Ответом он ее не удостоил, а путь их вдруг завершился у одной из запертых дверей, которая вела с лестницы на этаж. Капитан начал ее открывать, а Валя облегченно вздохнула: стрелять ей в лицо пока не собирались. Или это пока?
Открыв дверь, капитан пропустил ее вперед. Они оказались в коридоре, совершенно не похожем на остальные в этом здании, казенные до мозга костей. А здесь даже все цвета были другими – какими-то более уютными, что ли. И ясно, что обычные лубянские лифты с этим сегментом явно не сообщались.
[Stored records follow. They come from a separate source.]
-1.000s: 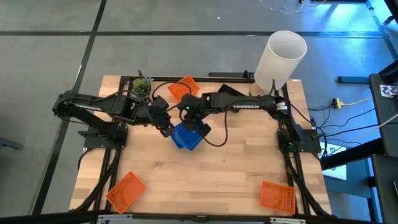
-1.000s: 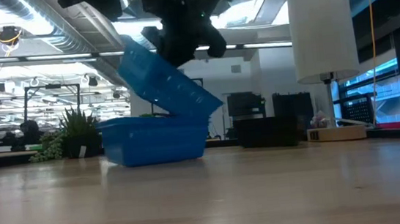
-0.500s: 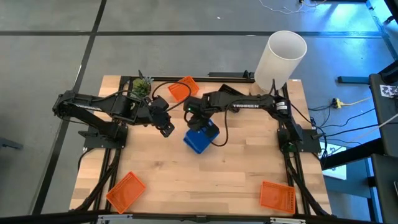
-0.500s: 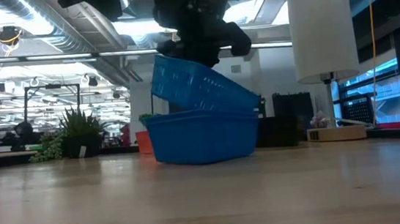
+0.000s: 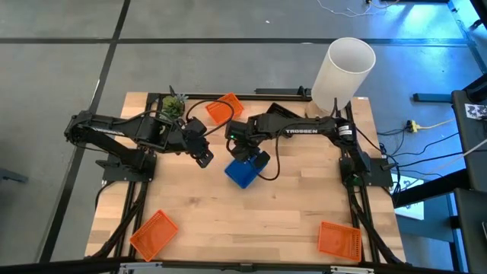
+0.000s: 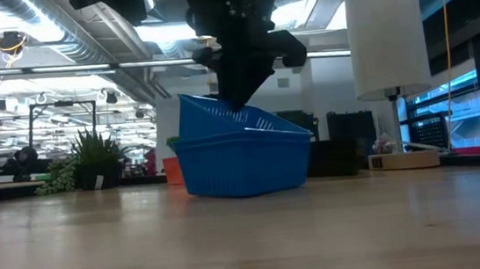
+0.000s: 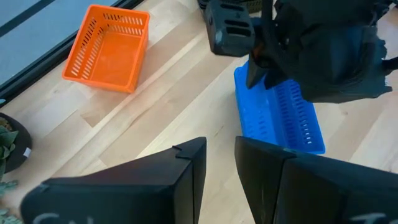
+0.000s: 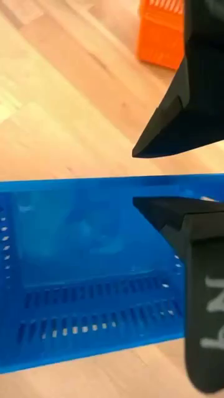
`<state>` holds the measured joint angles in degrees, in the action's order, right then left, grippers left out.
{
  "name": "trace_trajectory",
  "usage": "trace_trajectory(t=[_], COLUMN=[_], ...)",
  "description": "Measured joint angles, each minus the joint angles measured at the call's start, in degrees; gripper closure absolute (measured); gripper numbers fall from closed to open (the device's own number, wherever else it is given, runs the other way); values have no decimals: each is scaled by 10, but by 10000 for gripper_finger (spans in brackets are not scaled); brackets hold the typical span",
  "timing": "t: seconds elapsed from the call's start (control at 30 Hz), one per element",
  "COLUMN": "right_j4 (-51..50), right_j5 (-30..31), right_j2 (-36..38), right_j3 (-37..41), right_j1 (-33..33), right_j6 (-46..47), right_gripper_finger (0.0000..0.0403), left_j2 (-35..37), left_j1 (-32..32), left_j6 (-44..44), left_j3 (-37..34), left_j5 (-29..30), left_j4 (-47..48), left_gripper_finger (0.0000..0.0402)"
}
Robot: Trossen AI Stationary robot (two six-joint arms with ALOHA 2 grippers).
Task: Stack baskets by color
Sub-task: Stack the right blue bin on the left blue bin
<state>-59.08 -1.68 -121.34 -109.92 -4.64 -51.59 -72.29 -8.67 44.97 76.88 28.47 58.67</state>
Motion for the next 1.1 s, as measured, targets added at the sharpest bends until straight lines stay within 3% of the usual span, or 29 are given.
trace_trajectory(t=[0.2,0.4,0.6,0.8,1.1], right_j4=[-45,-47,27,180,236], right_j5=[-34,-183,-239,-301,-310], right_j2=[2,4,3,2,2], right_j3=[-68,-107,-33,56,127], right_j1=[0,-11,-24,-40,-65], right_j6=[33,73,76,94,124], right_gripper_finger=[302,305,305,305,305], left_j2=[0,0,0,0,0], left_j1=[0,0,0,0,0], left_j6=[0,0,-1,-1,-1], left_j3=[0,0,0,0,0], left_j5=[0,0,0,0,0], left_j4=[0,0,0,0,0], left_gripper_finger=[325,325,325,325,324])
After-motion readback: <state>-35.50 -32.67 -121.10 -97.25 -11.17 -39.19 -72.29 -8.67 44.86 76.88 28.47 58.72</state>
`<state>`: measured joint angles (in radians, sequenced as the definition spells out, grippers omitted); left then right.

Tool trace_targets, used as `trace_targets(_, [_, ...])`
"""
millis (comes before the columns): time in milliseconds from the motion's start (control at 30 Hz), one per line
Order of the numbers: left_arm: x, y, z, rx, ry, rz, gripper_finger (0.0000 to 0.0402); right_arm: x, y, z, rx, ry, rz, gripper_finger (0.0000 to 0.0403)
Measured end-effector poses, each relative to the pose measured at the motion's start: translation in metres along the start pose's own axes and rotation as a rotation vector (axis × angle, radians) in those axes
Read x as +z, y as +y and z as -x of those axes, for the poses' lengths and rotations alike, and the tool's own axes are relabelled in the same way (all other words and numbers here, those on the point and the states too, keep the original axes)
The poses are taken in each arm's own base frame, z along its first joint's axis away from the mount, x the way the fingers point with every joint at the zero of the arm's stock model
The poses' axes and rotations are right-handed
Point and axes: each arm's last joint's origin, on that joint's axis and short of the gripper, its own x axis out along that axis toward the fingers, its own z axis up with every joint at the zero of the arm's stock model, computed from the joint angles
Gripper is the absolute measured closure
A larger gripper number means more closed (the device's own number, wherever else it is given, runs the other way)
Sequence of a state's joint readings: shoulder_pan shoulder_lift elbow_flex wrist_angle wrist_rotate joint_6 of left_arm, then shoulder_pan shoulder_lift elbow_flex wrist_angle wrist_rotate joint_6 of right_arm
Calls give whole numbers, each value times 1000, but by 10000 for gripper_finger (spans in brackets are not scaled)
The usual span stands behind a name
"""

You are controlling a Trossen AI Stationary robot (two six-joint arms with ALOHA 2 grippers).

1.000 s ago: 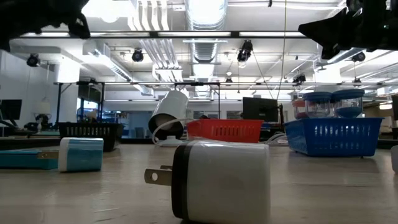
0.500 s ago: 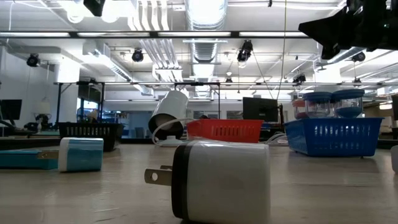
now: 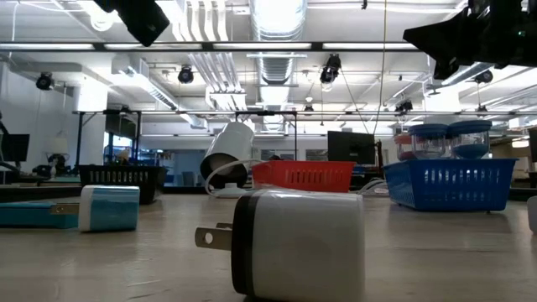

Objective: Pick & Place Office items
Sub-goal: Put the light blue digital clock into the red bin

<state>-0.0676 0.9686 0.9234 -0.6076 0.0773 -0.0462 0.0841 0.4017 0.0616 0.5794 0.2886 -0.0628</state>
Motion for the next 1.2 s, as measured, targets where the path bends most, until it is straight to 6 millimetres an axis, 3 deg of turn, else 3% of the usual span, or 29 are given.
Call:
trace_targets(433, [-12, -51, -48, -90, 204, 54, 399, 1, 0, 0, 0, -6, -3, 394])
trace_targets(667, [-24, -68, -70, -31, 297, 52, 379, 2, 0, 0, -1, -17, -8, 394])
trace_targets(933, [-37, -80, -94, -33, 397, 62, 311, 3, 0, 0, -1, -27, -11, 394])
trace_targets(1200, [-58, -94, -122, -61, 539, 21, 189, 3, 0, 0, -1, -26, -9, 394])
У одной из дверей капитан резко остановился и сказал:
— Сейчас вы будете беседовать с председателем Комитета и членом Политбюро Андроповым Юрием Владимировичем. Предписания для вас следующие: сейчас вы оставите сумку в специально отведенном помещении, там же сотрудница охраны проведет личный досмотр. В кабинете главы Комитета вам запрещается делать любые резкие движения и по собственной инициативе сокращать дистанцию менее пяти метров. Вам все понятно?
— Все понятно, — пролепетала Валя, которая от столь неожиданного сообщения почувствовала стремительно головокружение и оперлась одной рукой об стену, чтобы не упасть на пол коридора.